Disaffezione e potere
La definizione di democrazia come “governo del popolo” ha retto bene negli anni in cui i partiti riuscivano a rappresentare gli interessi generali di una società povera di mezzi. La delega totale che ne è seguita ha però oscurato l’altra dimensione, quella di democrazia come “governo con il consenso di ciascuno”. Il singolo cittadino è stato nei fatti estromesso dalla gestione del potere.
Ma venendo a cadere uno dei poli della corrente, anche l’energia democratica è scemata. Il “nome collettivo” oggi regge bene in una piazza riunita a tifare per la Nazionale e può reggere anche per chiedere solidarietà attraverso donazioni occasionali; ma non è in grado di forzare il palazzo alla condivisione del potere, il nocciolo della questione.
Capisco bene i molteplici rischi che si presentano, quali il semplificare la rappresentatività bilanciandosi sulle indagini demoscopiche, rimanere immobilizzati in attesa di “ascoltare” tutti e ciascuno. Ma bisogna rischiare, perché la disaffezione attuale è il risultato di una partecipazione “a condivisione zero”, o quasi.
In questi giorni si sente un leitmotiv: mancano i leader, manca chi, nei partiti, abbia idee e ci faccia uscire dall’impasse. Dopo le soluzioni (non) trovate dei tanti partiti-personali, mi pare che si sia sperimentato quasi tutto della prospettiva leaderistica. La sperimentazione giusta è ora quella del coinvolgimento: se nel Dopoguerra, tempo di rifondazione, la parola d’ordine era “fare della democrazia una questione di popolo”, ora nell’epoca della società molteplice dovrebbe essere “fare della democrazia una questione di ciascuno”.
Cosa succederebbe?
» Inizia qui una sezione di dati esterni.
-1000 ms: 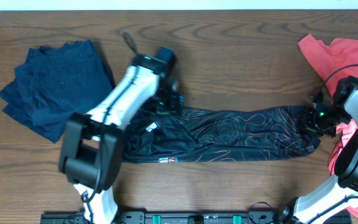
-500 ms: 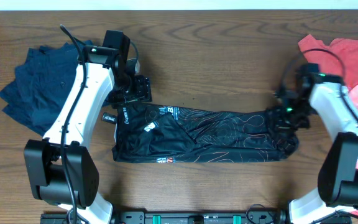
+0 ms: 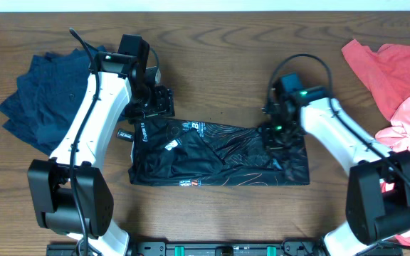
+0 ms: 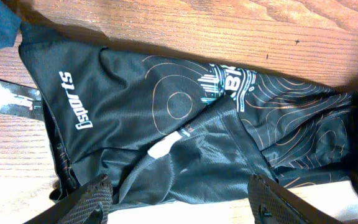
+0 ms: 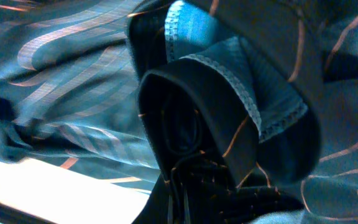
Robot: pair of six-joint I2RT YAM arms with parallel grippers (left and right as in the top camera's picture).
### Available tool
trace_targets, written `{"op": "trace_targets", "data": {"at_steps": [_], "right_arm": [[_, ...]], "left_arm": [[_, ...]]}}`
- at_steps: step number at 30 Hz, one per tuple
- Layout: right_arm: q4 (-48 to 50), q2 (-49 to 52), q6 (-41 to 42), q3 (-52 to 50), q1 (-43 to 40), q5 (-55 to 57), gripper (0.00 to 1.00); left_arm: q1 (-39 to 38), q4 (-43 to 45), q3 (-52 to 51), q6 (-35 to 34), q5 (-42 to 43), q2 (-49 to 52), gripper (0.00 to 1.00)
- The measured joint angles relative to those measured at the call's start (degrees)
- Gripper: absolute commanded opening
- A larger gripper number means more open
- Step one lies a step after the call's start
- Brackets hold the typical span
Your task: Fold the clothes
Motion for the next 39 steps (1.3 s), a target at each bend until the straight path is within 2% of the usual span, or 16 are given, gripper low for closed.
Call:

Un piccolo esempio. Con i giovani di una scuola di preparazione sociale in cui sto lavorando, stiamo ideando un programma per accompagnare la cittadinanza nella campagna elettorale del 2013. Mentre i candidati presidenti discutono su “Trentino 2013”, i giovani si preparano al confronto su “Trentino 2025 nell’Europa e nel mondo”. I cittadini, in particolare i giovani, hanno una prospettiva di governo ben più ampia dei propri rappresentanti. Solo una contaminazione a “rischio condivisione totale” può dotarci di strumenti validi a reggere le sfide del futuro.